INFORMATION PROVIDED:

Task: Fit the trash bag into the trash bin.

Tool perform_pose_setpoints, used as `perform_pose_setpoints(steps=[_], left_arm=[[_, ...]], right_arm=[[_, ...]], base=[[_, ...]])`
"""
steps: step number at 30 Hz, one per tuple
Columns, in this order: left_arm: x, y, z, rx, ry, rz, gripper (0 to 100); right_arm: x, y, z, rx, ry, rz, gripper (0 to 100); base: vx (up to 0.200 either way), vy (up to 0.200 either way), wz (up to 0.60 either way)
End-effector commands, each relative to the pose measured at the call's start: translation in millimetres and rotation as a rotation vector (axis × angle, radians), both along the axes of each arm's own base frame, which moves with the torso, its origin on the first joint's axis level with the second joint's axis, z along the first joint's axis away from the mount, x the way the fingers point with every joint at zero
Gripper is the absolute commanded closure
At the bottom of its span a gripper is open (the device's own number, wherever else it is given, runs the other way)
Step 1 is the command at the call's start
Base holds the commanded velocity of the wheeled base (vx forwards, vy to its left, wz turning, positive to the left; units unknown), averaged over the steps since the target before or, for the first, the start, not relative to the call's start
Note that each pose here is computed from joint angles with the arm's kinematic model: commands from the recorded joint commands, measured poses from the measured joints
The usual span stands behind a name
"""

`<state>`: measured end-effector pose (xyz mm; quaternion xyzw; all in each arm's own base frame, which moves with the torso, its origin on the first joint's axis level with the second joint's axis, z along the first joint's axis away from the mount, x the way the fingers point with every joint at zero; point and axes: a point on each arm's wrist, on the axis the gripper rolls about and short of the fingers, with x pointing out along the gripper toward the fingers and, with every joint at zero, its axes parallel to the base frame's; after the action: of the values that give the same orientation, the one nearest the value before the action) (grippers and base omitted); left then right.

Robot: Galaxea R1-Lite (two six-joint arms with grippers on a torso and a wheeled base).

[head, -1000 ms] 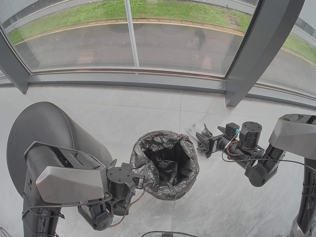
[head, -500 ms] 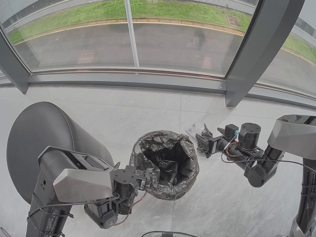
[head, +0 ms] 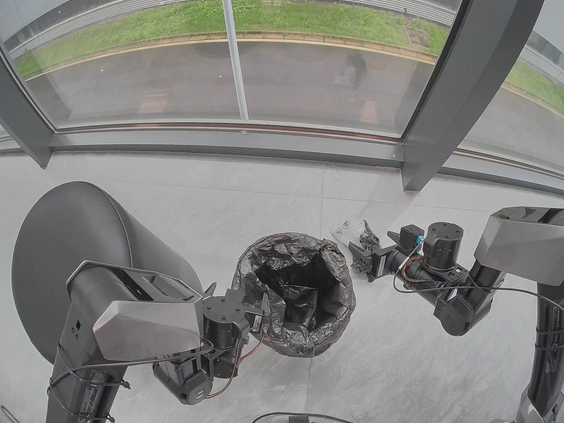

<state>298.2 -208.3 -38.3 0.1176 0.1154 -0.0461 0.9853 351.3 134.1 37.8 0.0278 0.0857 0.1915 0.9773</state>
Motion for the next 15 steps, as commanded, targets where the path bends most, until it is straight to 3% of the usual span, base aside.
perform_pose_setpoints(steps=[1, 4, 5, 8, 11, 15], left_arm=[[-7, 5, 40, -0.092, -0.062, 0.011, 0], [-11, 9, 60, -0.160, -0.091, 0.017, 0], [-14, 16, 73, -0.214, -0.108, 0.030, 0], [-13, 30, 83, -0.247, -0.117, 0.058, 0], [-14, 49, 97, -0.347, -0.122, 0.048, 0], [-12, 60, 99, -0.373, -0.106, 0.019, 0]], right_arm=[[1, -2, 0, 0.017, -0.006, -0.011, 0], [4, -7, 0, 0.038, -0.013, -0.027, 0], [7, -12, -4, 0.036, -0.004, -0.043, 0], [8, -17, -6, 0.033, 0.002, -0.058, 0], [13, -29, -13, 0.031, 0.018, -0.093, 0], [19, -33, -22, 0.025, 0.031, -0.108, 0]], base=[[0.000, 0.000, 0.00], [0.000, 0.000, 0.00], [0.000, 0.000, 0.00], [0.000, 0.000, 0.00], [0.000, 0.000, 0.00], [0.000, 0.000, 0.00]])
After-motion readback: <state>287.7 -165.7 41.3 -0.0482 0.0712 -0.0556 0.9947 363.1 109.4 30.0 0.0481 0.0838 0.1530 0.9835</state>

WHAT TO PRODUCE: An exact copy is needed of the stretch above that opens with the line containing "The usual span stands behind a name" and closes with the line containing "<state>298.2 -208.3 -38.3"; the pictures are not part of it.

REPLY:
The usual span stands behind a name
"""

`<state>`: measured end-effector pose (xyz mm; quaternion xyzw; all in each arm's own base frame, which moves with the torso, its origin on the first joint's axis level with the second joint's axis, z along the first joint's axis away from the mount, x the way the fingers point with every joint at zero; point and axes: a point on each arm's wrist, on the axis the gripper rolls about and short of the fingers, with x pointing out along the gripper toward the fingers and, with every joint at zero, its axes parallel to the base frame's; after the action: of the values that give the same orientation, the one nearest the value before the action) (grippers and base omitted); left then right.

Robot: Galaxea R1-Lite (two six-joint arms with grippers on a torso and a wheeled base).

[head, -1000 ms] 
[head, -500 ms] 
[head, +0 ms] 

<state>298.2 -208.3 -38.3 0.1176 0.1154 -0.0461 0.9853 351.3 134.1 37.8 0.0278 0.0857 0.1915 0.9773</state>

Here the work on this exercise is complete.